• TASK TO COMPLETE: From the listing below, copy only the lines running from the line that contains "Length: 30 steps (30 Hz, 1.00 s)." to the line that contains "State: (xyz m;", both included.

*** MATERIAL FOR THE TASK Section Begins ***

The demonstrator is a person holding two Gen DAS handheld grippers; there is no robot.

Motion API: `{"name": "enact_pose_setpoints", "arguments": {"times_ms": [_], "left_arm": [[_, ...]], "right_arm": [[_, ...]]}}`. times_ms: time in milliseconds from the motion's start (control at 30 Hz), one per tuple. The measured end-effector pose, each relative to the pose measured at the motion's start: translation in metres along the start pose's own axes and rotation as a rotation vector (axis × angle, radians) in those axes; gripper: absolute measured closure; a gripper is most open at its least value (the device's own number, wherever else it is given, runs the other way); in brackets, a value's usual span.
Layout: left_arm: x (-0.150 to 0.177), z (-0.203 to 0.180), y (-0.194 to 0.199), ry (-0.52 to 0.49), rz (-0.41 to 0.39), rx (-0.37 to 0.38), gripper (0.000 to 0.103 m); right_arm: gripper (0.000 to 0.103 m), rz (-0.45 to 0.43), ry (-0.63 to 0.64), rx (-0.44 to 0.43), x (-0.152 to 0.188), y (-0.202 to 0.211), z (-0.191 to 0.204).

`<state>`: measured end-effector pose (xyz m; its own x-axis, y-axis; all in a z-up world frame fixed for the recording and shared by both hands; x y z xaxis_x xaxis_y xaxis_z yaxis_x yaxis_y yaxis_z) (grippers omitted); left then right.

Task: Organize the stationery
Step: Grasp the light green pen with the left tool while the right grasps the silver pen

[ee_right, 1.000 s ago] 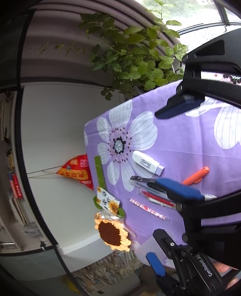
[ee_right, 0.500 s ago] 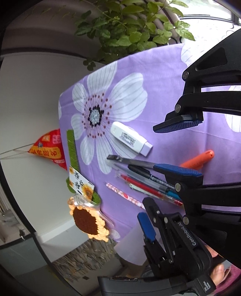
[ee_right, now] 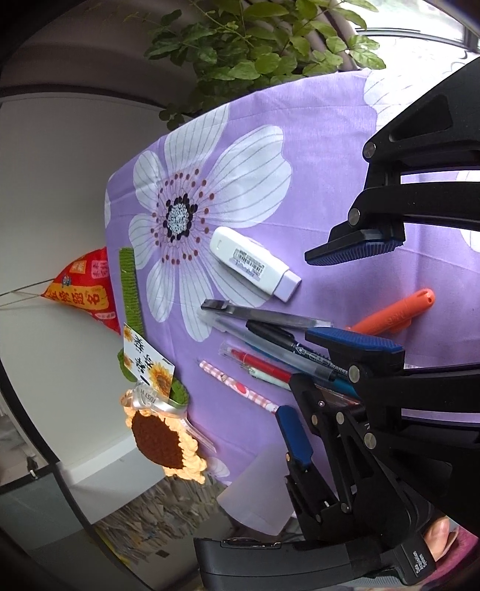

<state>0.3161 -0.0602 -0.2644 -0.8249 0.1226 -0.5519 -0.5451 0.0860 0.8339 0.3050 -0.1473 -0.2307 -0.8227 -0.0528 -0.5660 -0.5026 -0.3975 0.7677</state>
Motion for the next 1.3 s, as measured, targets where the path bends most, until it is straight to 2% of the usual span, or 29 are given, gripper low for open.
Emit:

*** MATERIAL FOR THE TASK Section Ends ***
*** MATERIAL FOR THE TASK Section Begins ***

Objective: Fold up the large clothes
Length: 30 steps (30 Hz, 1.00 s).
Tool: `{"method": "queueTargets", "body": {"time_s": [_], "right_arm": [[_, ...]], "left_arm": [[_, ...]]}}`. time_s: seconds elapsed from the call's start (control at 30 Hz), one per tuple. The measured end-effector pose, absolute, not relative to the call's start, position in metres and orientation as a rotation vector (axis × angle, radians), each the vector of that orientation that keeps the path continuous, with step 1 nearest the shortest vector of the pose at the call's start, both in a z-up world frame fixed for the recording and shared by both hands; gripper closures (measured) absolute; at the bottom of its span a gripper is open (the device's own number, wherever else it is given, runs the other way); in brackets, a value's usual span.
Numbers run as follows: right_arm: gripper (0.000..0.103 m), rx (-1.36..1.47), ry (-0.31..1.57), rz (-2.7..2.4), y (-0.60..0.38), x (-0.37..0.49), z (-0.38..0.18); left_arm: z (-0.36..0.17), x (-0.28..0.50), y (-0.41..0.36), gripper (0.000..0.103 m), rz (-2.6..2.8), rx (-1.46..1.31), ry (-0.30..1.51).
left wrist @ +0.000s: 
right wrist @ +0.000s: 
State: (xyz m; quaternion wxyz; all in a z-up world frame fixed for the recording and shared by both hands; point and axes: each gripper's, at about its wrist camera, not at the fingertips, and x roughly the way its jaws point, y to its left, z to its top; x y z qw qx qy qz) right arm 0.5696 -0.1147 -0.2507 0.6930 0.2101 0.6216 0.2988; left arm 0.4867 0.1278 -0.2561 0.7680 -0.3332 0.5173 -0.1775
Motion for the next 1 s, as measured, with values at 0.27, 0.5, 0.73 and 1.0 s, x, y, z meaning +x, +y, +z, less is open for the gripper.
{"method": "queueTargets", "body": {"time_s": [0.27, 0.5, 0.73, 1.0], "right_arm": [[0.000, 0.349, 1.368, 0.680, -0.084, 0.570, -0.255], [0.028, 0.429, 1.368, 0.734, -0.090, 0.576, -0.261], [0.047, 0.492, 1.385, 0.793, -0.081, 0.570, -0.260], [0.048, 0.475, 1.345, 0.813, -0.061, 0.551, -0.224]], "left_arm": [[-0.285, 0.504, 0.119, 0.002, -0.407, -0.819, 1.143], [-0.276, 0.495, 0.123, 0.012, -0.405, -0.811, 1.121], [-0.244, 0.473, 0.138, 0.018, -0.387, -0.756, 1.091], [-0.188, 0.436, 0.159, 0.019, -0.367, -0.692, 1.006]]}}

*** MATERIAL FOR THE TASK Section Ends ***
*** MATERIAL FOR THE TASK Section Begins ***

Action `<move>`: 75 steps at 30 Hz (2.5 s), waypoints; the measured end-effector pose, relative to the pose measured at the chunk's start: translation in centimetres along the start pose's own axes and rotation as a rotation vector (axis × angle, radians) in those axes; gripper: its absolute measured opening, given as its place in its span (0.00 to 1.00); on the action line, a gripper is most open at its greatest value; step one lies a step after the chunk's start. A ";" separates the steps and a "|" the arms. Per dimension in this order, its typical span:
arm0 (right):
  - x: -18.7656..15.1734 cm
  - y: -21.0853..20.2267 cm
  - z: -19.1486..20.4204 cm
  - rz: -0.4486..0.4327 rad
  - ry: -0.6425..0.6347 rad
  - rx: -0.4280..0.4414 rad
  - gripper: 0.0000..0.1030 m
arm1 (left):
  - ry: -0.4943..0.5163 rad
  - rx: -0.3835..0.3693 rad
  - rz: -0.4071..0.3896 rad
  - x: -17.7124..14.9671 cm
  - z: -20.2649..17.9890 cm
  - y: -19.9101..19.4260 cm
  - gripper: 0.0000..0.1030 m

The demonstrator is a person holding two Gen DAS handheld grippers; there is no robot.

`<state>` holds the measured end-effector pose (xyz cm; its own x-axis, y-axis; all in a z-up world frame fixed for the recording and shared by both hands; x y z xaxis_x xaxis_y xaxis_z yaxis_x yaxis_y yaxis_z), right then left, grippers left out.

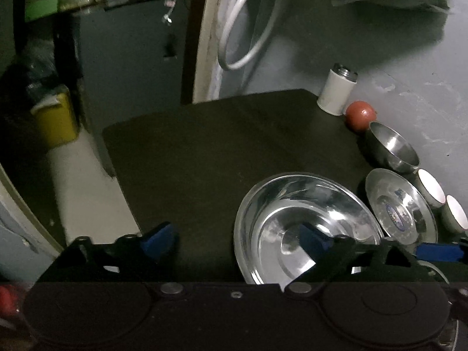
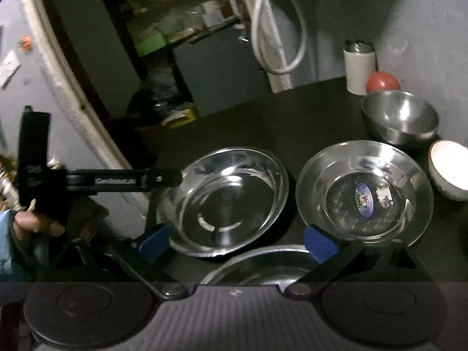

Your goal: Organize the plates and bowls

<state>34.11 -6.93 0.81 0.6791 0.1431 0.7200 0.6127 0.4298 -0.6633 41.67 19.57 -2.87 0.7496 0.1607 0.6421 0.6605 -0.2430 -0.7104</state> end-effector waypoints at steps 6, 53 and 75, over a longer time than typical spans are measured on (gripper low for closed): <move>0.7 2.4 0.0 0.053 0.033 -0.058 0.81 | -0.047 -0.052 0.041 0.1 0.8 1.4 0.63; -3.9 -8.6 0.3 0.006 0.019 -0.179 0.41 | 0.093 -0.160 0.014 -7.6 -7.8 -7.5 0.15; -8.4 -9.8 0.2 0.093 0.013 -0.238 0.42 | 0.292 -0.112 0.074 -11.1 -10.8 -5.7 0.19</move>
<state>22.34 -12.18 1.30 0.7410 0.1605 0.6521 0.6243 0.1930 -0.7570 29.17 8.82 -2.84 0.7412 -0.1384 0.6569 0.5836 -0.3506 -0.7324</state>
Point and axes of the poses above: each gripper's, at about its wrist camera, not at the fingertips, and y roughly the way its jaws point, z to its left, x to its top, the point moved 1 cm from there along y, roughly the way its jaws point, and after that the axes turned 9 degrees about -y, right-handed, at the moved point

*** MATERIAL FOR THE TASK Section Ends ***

• TASK RESULT:
Length: 30 steps (30 Hz, 1.00 s).
Tool: `{"method": "queueTargets", "body": {"time_s": [_], "right_arm": [[_, ...]], "left_arm": [[_, ...]]}}`. time_s: seconds elapsed from the call's start (control at 30 Hz), one per tuple. The measured end-effector pose, absolute, not relative to the call's start, position in metres and orientation as a rotation vector (axis × angle, radians), each the vector of that orientation that keeps the path continuous, with step 1 nearest the shortest vector of the pose at the call's start, both in a z-up world frame fixed for the recording and shared by both hands; gripper closures (measured) absolute; at the bottom of its span a gripper is open (the device's own number, wherever else it is given, runs the other way); in brackets, a value's usual span.
Numbers run as follows: right_arm: gripper (0.000..0.103 m), rx (-1.36..1.47), ry (-0.31..1.57), rz (-2.7..2.4), y (-0.60..0.38), x (-0.37..0.49), z (-0.38..0.18); left_arm: z (-0.36..0.17), x (-0.28..0.50), y (-0.41..0.36), gripper (0.000..0.103 m), rz (-2.6..2.8), rx (-1.46..1.31), ry (-0.30..1.51).
left wrist @ +0.000s: 
right wrist @ +0.000s: 
State: (xyz m; quaternion wxyz; all in a z-up world frame fixed for the recording and shared by both hands; point and axes: each gripper's, at about its wrist camera, not at the fingertips, and x roughly the way its jaws point, y to its left, z to its top; x y z qw qx qy qz) right arm 0.5696 -0.1147 -0.2507 0.6930 0.2101 0.6216 0.2988; left arm 0.4867 0.1278 -0.2561 0.7680 -0.3332 0.5173 -0.1775

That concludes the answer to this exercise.